When they were at the police station, Constable Owens saw that the accused was becoming increasingly drowsy. He had appeared drowsy when Constable Owens spoke with him after having stopped the motor vehicle that he had been driving. Constable Owens spoke with the accused in a cell at the police station in the presence of Senior Constable Campbell and he was told by the accused that he had used heroin and methylamphetamine before being stopped when driving his motor vehicle. As he was concerned for the accused's wellbeing, Constable Owens contacted Dr Pareich, a forensic medical officer, who examined the accused at 1.34 pm on 23 September 2010 and determined that he should be transferred to hospital by ambulance - see Exhibit H1. Accordingly, the accused was taken by ambulance to the Emergency Department of Calvary Hospital, at where, after being examined by Dr Brooling, he was kept for observation before being returned to police custody - see Exhibit H2. Later the accused was examined by Dr Kraus, a forensic medical officer, who determined that the accused should be kept under hourly observation for eight hours - see Exhibit H3. He was released from police custody on 24 September 2010.
In due course, the ACT DPP filed an Indictment which charged that on 23 September 2010 the accused:
(1)Trafficked in a controlled drug other than cannabis, namely methylamphetamine.

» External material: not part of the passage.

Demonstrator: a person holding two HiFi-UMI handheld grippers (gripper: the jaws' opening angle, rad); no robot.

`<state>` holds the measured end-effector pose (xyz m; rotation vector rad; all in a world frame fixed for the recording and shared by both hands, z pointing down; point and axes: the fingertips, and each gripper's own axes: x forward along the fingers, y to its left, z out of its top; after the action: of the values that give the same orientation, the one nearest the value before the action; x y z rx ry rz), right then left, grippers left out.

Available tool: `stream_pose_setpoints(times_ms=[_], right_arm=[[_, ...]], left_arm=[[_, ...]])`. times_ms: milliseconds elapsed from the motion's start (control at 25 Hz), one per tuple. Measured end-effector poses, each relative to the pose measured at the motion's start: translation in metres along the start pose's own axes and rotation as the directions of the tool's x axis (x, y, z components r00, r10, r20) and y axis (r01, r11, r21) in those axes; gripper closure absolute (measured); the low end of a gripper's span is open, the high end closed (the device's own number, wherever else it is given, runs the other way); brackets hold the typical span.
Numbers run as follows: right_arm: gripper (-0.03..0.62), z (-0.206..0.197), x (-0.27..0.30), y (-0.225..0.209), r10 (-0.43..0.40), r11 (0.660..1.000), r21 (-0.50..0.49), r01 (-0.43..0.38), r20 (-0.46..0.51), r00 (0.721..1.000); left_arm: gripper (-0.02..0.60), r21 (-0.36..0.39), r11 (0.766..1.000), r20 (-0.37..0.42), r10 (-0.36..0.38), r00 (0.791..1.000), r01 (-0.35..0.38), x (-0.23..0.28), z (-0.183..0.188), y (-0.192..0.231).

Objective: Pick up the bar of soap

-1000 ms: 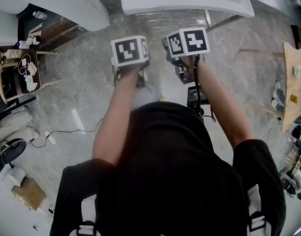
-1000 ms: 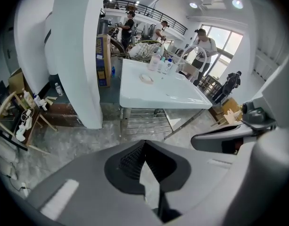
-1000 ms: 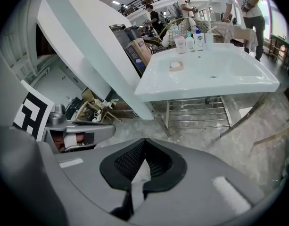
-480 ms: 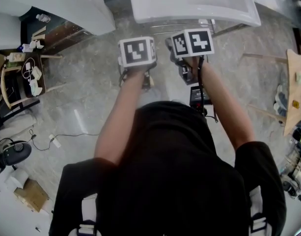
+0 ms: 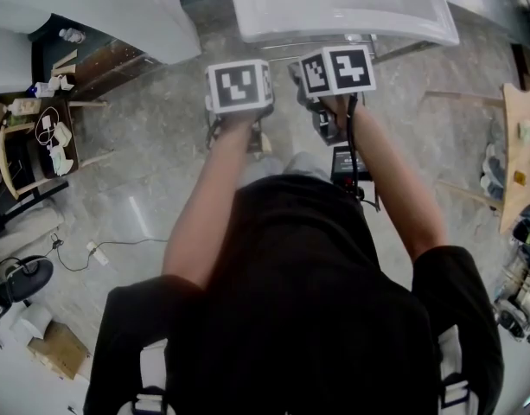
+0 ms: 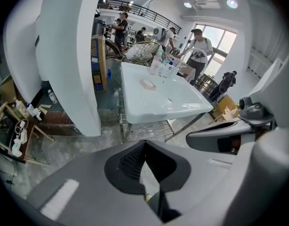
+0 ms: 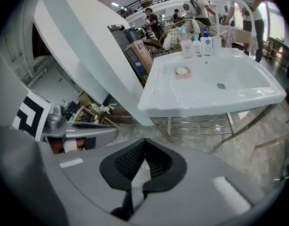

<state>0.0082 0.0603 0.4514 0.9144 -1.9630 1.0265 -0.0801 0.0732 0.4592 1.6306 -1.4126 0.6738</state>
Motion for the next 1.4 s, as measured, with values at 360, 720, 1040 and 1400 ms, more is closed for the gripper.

(2)In the alternative to count 1, possessed a drug of dependence, namely methylamphetamine, for the purpose of supplying it to another person.
(3)Further to counts 1 and 2, trafficked in a controlled drug other than cannabis, namely heroin.

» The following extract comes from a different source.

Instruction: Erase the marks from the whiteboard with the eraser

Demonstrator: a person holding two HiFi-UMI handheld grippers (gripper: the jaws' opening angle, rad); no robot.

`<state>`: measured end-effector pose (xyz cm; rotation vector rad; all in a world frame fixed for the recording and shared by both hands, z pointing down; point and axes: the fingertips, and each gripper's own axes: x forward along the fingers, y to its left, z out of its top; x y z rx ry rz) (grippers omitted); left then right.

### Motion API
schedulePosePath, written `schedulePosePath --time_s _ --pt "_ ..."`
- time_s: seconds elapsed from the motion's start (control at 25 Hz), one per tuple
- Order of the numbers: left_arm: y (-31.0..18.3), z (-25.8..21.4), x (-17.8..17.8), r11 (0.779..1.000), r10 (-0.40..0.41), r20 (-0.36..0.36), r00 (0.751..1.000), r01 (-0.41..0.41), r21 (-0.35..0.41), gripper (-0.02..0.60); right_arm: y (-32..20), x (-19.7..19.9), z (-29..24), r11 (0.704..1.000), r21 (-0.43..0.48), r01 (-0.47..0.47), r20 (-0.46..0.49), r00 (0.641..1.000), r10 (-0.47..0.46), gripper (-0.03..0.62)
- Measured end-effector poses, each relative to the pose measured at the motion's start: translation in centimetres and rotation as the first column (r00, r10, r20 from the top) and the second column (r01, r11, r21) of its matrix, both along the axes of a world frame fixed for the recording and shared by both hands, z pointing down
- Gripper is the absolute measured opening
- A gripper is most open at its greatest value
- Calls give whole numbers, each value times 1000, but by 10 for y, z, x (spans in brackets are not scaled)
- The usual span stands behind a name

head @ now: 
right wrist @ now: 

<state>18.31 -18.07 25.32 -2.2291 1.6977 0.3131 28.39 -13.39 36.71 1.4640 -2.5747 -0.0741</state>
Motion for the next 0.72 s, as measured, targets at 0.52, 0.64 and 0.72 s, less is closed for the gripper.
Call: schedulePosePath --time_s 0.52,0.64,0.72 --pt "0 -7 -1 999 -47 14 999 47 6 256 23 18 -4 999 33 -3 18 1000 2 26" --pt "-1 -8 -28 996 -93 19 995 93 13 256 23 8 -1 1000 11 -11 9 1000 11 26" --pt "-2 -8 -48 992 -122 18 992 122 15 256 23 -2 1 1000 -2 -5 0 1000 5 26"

(4)In the alternative to count 3, possessed a drug of dependence, namely heroin, for the purpose of supplying it to another person.
On 2 August 2011 the accused signed an Election for Trial by Judge Alone in the presence of his then solicitor, after having been advised by his then solicitor as to the effect of the election.
On 11 April 2012 the accused appeared before me to stand his trial. He was represented by Mr Livingston, of counsel. The Crown Prosecutor presented an Indictment which contained the four accounts referred to in paragraph 15 above. Before the accused was arraigned, Mr Livingston raised a question as to the conduct of the trial because, in relation to counts 3 and 4 of the Indictment, the Crown bore the onus of proving beyond reasonable doubt that the accused was guilty, but in relation to counts 1 and 2 of the Indictment, as the quantity of methylamphetamine exceeded the prescribed quantity of 2 grams, the accused bore the onus of proving on the balance of probabilities that he was not guilty, as the Crown could rely upon the presumption that he possessed the methylamphetamine with the intention of selling it or some of it - see section 604(1)(d) of the Criminal Code. After hearing from Mr Livingston and the Crown Prosecutor, I decided to hear the Crown's case before deciding whether to have a trial as to counts 1 and 2 of the Indictment separately from a trial as to counts 3 and 4 of the Indictment. Accordingly, the accused was arraigned and he pleaded that he was not guilty of each count of the Indictment.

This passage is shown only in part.